# taz.de -- Globalisierungskritikerin zur US-Finanzkrise: "Sozialismus für Reiche"
       
       > Die Globalisierungskritikerin Susan George fordert, die Rettung des
       > Finanzsektors an staatliche Auflagen zu knüpfen. Nötig sei ein
       > ökologischer Keynesianismus.
       
 (IMG) Bild: Auch auf diesem Haus lasten schwere Hypotheken. Aber der Staat zahlt gerne.
       
       taz: Frau George, die Wall Street hat schon einige Finanzkrisen erlebt. Was
       ist diesmal anders? 
       
       Susan George: Diesmal betrifft die Krise nicht nur einen Sektor, sondern
       alle. Und wir erleben einen ungeahnten Paradigmenwechsel: einen Sozialismus
       für Reiche.
       
       Sie meinen die Verstaatlichung der Hypothekenbanken Fannie Mae und Freddie
       Mac und der Versicherung AIG. 
       
       Und die geplante Übernahme fauler Kredite durch den Staat. Die
       Vermögenswerte werden vom Staat gerettet, die Verluste aber der
       Allgemeinheit aufgebürdet.
       
       Gerade von linker Seite heißt es oft, man hätte die Firmen lieber
       pleitegehen lassen sollen. 
       
       Natürlich kann man sagen, es geschieht ihnen recht, wenn sie pleitegehen.

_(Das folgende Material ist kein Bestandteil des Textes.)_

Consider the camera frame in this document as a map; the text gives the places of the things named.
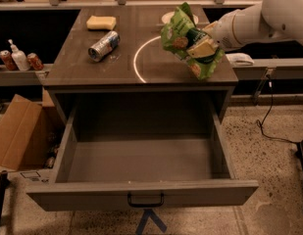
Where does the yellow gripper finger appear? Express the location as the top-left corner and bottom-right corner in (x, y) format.
(186, 39), (219, 58)
(202, 21), (218, 33)

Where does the green rice chip bag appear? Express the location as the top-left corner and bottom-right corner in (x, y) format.
(161, 3), (225, 79)

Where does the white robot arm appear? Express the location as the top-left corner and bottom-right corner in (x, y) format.
(186, 0), (303, 58)

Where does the grey cabinet with counter top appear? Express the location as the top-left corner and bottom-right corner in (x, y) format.
(43, 5), (238, 118)

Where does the open grey top drawer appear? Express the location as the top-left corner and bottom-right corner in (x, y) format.
(26, 95), (259, 211)

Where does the folded white cloth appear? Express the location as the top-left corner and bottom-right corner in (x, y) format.
(227, 53), (254, 66)

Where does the white paper bowl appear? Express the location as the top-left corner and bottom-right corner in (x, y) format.
(162, 11), (199, 25)

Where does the silver blue drink can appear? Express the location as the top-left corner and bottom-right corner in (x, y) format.
(88, 30), (120, 62)

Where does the yellow sponge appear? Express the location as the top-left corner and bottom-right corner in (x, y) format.
(86, 16), (117, 30)

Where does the red soda can right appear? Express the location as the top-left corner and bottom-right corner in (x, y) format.
(27, 53), (44, 71)

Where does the red soda can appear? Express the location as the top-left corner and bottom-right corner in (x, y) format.
(27, 53), (44, 71)
(0, 50), (18, 71)

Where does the white pump bottle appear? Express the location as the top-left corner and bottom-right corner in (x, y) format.
(8, 39), (30, 71)

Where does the brown cardboard box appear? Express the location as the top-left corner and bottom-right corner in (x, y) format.
(0, 92), (64, 170)

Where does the red soda can left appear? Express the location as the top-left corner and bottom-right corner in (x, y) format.
(0, 50), (18, 71)

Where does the black floor cable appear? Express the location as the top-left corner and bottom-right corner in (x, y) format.
(255, 78), (301, 145)

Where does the black drawer handle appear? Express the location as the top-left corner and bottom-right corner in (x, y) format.
(127, 193), (165, 208)

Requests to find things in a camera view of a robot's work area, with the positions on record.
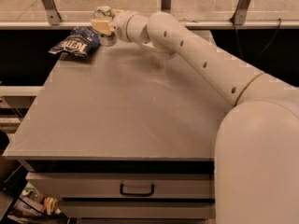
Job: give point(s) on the blue chip bag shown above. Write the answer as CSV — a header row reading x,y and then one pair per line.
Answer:
x,y
81,42

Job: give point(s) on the right metal window bracket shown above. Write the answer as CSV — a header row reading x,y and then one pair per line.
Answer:
x,y
241,11

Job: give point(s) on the clutter items on floor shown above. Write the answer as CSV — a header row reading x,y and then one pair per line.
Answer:
x,y
32,207

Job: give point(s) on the metal window bracket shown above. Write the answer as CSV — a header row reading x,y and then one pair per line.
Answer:
x,y
241,11
53,16

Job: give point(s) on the lower grey drawer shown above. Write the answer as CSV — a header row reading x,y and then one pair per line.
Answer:
x,y
150,210

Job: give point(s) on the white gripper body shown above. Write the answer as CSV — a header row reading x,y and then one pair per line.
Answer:
x,y
120,24

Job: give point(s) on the left metal window bracket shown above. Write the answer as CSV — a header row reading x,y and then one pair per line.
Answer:
x,y
53,16

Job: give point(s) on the white 7up can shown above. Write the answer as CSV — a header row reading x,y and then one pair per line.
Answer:
x,y
105,13

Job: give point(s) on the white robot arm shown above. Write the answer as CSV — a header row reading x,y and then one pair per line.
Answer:
x,y
256,157

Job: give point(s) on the grey drawer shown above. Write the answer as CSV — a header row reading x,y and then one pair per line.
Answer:
x,y
108,186
150,210

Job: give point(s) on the black drawer handle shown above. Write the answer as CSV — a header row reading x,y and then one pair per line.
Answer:
x,y
127,191

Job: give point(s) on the upper grey drawer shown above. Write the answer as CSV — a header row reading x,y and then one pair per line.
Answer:
x,y
108,186

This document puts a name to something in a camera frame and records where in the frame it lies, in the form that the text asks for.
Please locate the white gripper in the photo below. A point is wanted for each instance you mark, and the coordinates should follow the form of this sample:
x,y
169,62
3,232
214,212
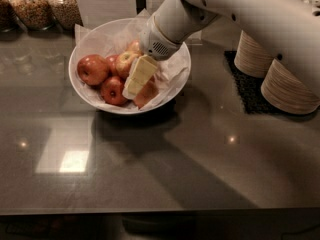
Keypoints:
x,y
154,43

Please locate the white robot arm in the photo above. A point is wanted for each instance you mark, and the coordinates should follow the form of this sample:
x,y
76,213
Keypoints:
x,y
289,30

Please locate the top centre red-yellow apple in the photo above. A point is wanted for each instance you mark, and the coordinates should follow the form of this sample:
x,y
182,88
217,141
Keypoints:
x,y
123,63

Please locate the pale apple front right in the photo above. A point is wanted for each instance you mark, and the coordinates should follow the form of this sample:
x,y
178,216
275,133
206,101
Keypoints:
x,y
147,93

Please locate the pale apple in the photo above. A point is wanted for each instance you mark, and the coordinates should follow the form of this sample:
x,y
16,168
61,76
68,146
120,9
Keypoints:
x,y
134,46
147,93

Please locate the back right pale apple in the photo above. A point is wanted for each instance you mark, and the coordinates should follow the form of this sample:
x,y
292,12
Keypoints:
x,y
134,46

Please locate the red apple behind centre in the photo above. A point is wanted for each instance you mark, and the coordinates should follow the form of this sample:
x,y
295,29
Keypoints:
x,y
111,61

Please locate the red apple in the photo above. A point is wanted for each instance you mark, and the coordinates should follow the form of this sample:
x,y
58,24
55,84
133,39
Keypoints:
x,y
111,91
111,61
92,69

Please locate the red apple front centre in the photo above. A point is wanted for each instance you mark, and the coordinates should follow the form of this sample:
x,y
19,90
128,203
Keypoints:
x,y
111,91

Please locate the white bowl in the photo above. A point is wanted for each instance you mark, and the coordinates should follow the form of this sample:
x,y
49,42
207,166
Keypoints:
x,y
83,84

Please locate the red apple far left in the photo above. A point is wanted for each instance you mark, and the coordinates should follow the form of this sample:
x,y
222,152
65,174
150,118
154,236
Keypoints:
x,y
92,69

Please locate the white paper liner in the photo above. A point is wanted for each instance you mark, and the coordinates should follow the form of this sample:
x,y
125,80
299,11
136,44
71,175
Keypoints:
x,y
100,40

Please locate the left white sign holder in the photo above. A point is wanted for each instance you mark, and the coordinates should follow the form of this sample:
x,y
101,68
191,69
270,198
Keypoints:
x,y
97,12

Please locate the right cereal glass jar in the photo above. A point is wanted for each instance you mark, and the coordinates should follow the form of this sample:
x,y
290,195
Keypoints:
x,y
66,12

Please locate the cereal glass jar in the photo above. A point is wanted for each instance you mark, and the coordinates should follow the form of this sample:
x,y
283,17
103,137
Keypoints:
x,y
34,14
66,12
7,20

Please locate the left stack paper bowls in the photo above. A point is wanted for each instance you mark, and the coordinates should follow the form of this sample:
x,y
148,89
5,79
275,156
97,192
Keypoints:
x,y
251,58

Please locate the stack paper bowls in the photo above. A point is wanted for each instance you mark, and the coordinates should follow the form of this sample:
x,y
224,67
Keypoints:
x,y
285,92
251,58

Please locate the black mesh mat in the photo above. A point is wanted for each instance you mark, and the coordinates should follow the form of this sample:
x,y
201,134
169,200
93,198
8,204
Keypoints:
x,y
248,88

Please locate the middle cereal glass jar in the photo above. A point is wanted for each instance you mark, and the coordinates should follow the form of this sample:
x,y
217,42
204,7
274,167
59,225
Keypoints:
x,y
34,14

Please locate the left cereal glass jar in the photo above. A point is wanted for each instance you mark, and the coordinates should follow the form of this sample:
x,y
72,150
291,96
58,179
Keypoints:
x,y
7,20

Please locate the right stack paper bowls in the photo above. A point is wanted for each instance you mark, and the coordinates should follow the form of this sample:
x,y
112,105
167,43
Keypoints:
x,y
285,92

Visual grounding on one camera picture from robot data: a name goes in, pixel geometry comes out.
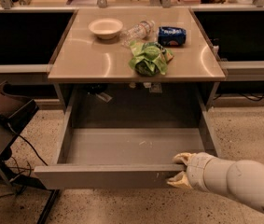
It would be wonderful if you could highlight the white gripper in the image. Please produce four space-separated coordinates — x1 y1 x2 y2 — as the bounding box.
167 152 231 193

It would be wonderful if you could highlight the grey top drawer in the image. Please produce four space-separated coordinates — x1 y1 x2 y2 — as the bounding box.
35 83 218 189

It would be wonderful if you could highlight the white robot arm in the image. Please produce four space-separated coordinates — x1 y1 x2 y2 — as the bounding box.
167 152 264 214

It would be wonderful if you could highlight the grey drawer cabinet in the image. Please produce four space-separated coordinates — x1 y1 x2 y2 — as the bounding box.
47 7 227 110

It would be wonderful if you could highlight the green chip bag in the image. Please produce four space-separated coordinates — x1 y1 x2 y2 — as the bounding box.
129 40 174 77

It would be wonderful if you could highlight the blue soda can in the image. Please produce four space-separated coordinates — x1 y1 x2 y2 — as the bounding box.
158 26 187 47

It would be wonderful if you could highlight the clear plastic bottle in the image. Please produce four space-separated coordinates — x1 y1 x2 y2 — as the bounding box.
120 21 155 47

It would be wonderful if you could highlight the white bowl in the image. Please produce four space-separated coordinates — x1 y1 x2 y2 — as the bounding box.
88 18 123 40

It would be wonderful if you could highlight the black cable under counter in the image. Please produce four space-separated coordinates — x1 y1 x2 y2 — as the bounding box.
214 91 264 102

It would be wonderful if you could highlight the black cable on floor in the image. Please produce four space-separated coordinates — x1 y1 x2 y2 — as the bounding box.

       Aber was wären die Folgen? Was würde es für normale Menschen heißen, wenn
       ihre Pensionsfonds und Lebensversicherungen auf einmal wertlos sind? Vor
       allem in den USA hängt die soziale Absicherung der Menschen längst von den
       Kapitalmärkten ab. Die Kapitalrenditen der Banken lagen zuletzt im Schnitt
       bei über 20 Prozent, zwei- bis dreimal so hoch wie in anderen Branchen. Sie
       haben uns zweifellos abgezockt. Wenn wir ihnen jetzt aus der Patsche
       helfen, dann nur gegen Auflagen.
       
       Zum Beispiel? 
       
       Warum sollten die Banken nicht gezwungen werden, einen bestimmten Anteil
       ihrer Kredite zu vergünstigten Konditionen für den ökologischen Umbau der
       Wirtschaft zu vergeben? Wir brauchen ein neues Wirtschaftsmodell: einen
       ökologischen Keynesianismus. Die USA waren immer dann wirtschaftlich am
       erfolgreichsten, wenn sie einer keynesianistischen Politik gefolgt sind.
       
       Organisationen wie Attac, aber auch Politiker fordern, die Finanzmärkte
       endlich umfassend zu regulieren. 
       
       Das ist ja wohl auch das absolute Minimum! Zumindest sollten wir endlich
       Geld und Kredit als ein Gemeingut behandeln, als etwas, wozu alle Menschen
       Zugang haben müssen. Sie sollten beispielsweise nicht ihre Häuser
       verlieren, wenn sich der Markt ändert.
       
       Immerhin will der US-Kongress jetzt im Rahmen des Rettungsplans der
       Regierung auch Hilfen für Hausbesitzer vorsehen. 
       
       Die Krise ist damit noch lange nicht vorbei. Amerikaner leben auf Pump - so
       sehr, dass es für Europäer schwer vorstellbar ist. Viele Leute können die
       Kredite, die sie auf ihre Häuser aufgenommen hatten, nicht mehr bedienen
       und müssen ihr Haus verkaufen. Weil so immer mehr Häuser auf den Markt
       kommen, fallen deren Preise immer weiter. Wir erleben bei den
       Vermögenswerten eine Deflationsspirale, die anhält. Dazu kommt, dass die
       Banken einander nach wie vor nicht trauen und sich deshalb keine Kredite
       einräumen. Auch Geldmarktfonds und Hedgefonds kommen in Schwierigkeiten.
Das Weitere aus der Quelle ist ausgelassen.